Figure 6.

HS-152 inhibits cell protrusive activity and TGFβ-induced EMT. A, HS-152 has a similar effect with SMURF1 shRNA on inhibiting protrusive activity of HEK293T cells. Twenty-four h after being transfected with control shRNA (sh-Con) or shRNA against SMURF1 (sh-SMURF1) (lower panel), or overnight after being treated with or without 1 μm HS-152 (upper panel) as indicated, HEK293T cell morphology was imaged by phase contrast microscopy.
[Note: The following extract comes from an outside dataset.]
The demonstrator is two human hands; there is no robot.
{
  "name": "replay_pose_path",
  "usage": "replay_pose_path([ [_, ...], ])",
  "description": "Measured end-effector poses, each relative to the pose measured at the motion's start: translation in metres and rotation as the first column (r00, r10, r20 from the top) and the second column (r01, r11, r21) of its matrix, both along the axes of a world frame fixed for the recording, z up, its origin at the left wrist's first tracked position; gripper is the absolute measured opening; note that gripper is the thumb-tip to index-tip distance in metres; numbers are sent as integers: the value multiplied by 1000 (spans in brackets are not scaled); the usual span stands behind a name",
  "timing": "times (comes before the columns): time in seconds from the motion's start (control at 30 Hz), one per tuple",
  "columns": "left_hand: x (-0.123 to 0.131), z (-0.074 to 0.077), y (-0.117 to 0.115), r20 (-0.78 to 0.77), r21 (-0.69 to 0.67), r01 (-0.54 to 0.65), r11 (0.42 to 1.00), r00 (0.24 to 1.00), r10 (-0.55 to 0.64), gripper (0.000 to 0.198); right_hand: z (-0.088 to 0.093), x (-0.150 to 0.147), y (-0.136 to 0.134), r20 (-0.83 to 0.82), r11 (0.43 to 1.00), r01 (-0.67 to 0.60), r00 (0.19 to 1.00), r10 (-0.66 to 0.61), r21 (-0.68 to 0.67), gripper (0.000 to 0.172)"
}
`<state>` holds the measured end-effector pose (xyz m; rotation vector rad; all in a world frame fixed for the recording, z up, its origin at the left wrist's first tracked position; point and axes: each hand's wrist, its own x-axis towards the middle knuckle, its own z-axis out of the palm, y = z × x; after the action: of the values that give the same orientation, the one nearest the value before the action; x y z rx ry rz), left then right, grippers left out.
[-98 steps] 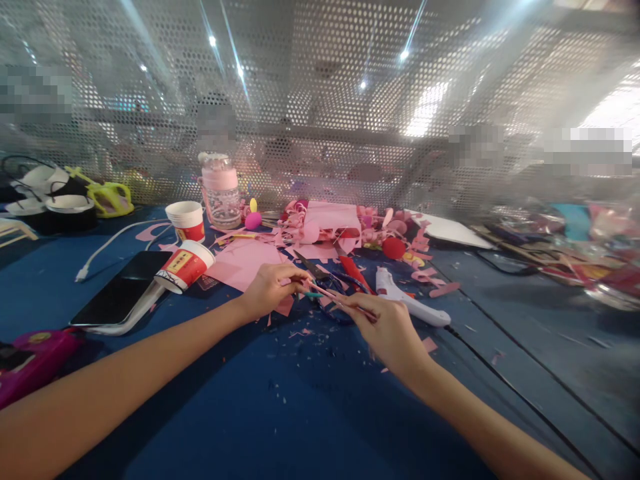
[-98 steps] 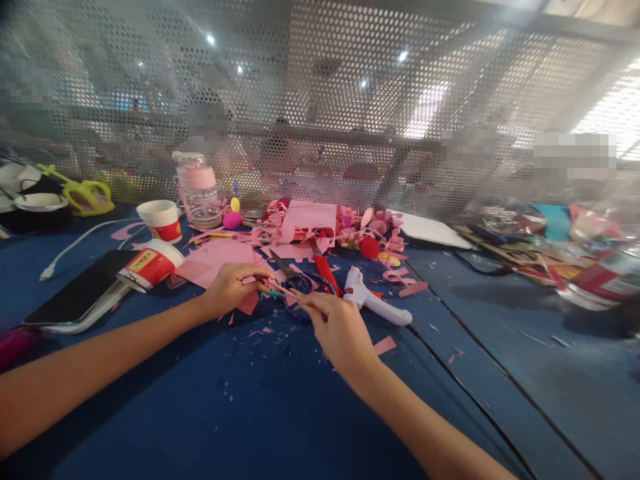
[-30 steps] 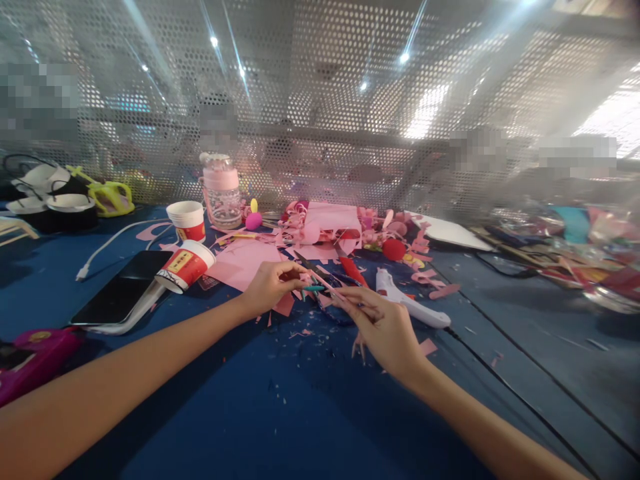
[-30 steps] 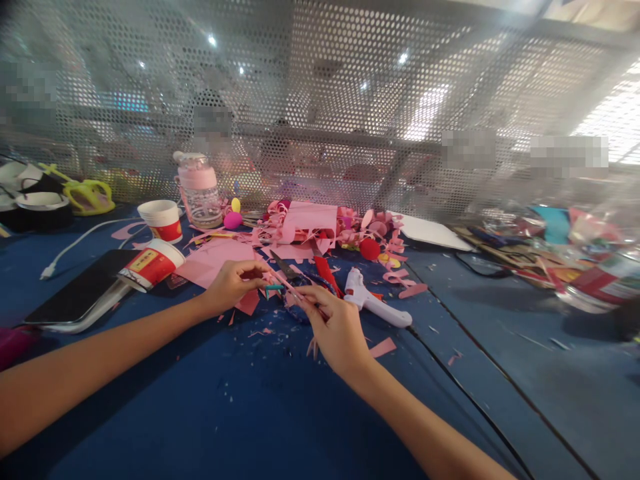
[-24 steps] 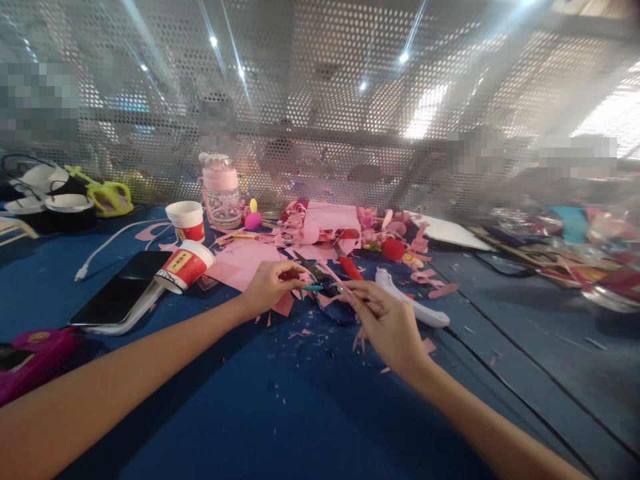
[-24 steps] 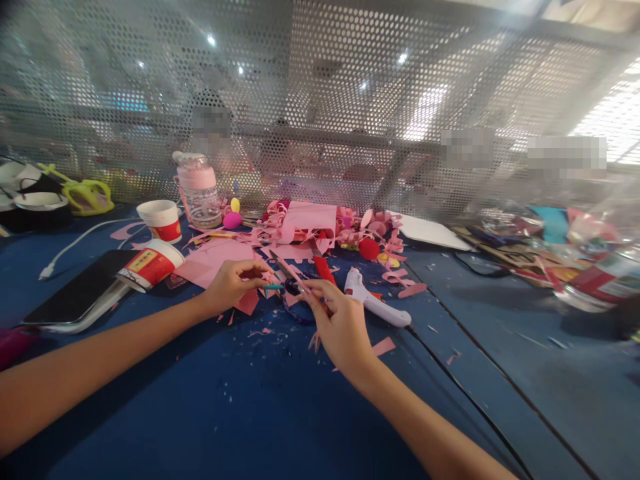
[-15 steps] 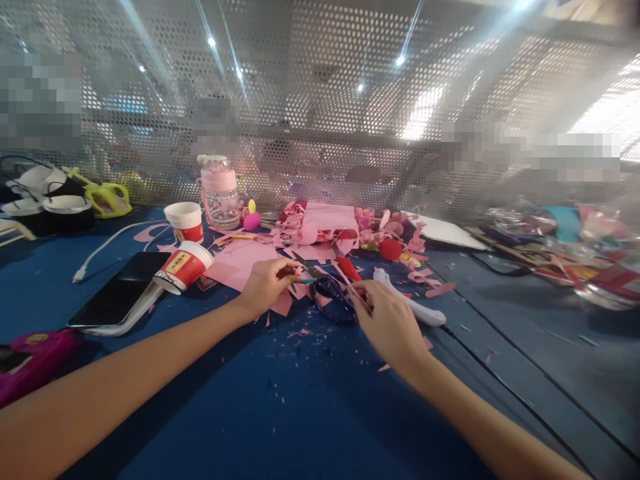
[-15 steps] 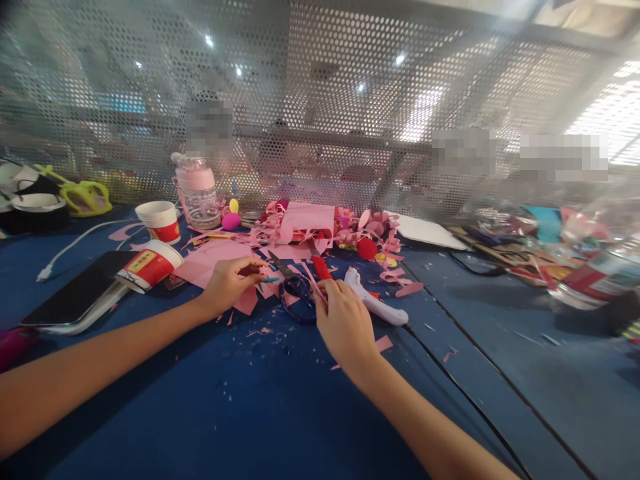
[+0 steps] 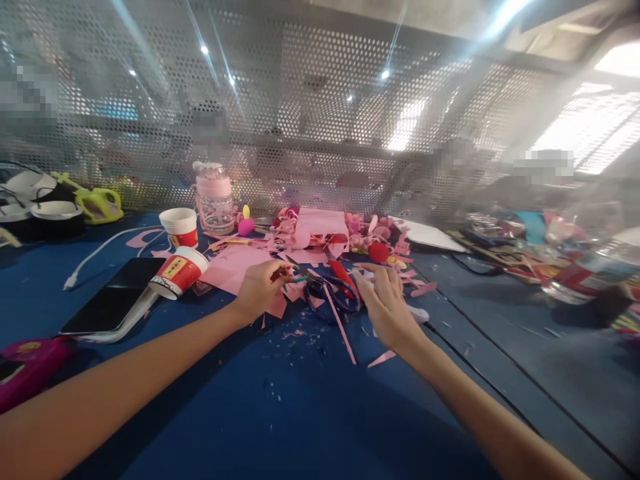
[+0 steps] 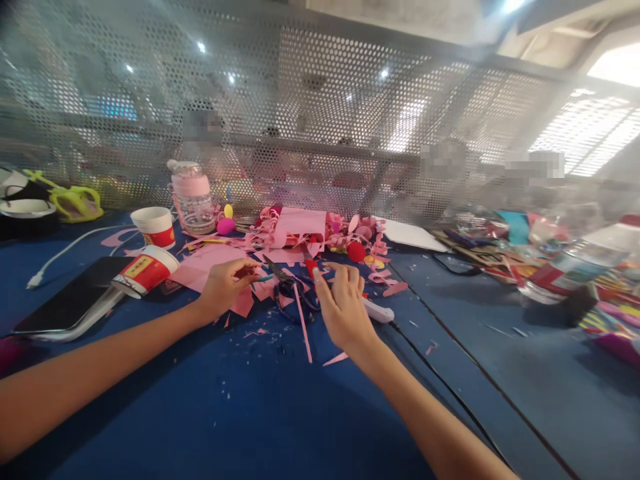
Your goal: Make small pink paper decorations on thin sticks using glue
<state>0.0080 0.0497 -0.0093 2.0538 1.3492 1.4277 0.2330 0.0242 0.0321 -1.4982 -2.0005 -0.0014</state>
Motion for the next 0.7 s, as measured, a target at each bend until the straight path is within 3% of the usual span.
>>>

B, HS-152–caused loss of protrusion depends on RHOA. HEK293T cell morphology was imaged by phase contrast microscopy 24 h after co-transfection with the indicated combination of sh-SMURF1 and sh-Con or shRNA against RHOA (sh-RHOA) (lower panel), or treated another 4 h with DMSO or 1 μm HS-152 20 h after transfection with sh-Con or sh-RHOA (upper panel) as indicated. C and D, knockdown of SMURF1 blocks TGFβ-induced EMT. MDCK cells transduced with lentivirus encoding sh-Con or sh-SMURF1 were treated 20 h with or without 100 pm TGFβ, and then subjected to immunofluorescence assay. ZO-1 staining was detected with an anti-ZO-1 antibody (green), and F-actin was visualized with Texas red-conjugated phalloidin (red) (C). The percentages of cells with tight junctions (TJs) were plotted in (D). Five random areas were counted for each experiment and data of three independent experiments were assessed and represented as mean ± S.D. (D). E, knockdown efficiency of SMURF1. MDCK cells transduced with lentivirus encoding sh-Con or sh-SMURF1 were subjected to immunoblotting assay to examine the knockdown efficiency of SMURF1. F and G, HS-152 inhibits TGFβ-induced EMT. MDCK cells pretreated 12 h with DMSO or 0.05 μm HS-152 were treated another 20 h with or without 100 pm TGFβ and then subjected to immunofluorescence assay (F). Quantification of cells with tight junctions was as in (D).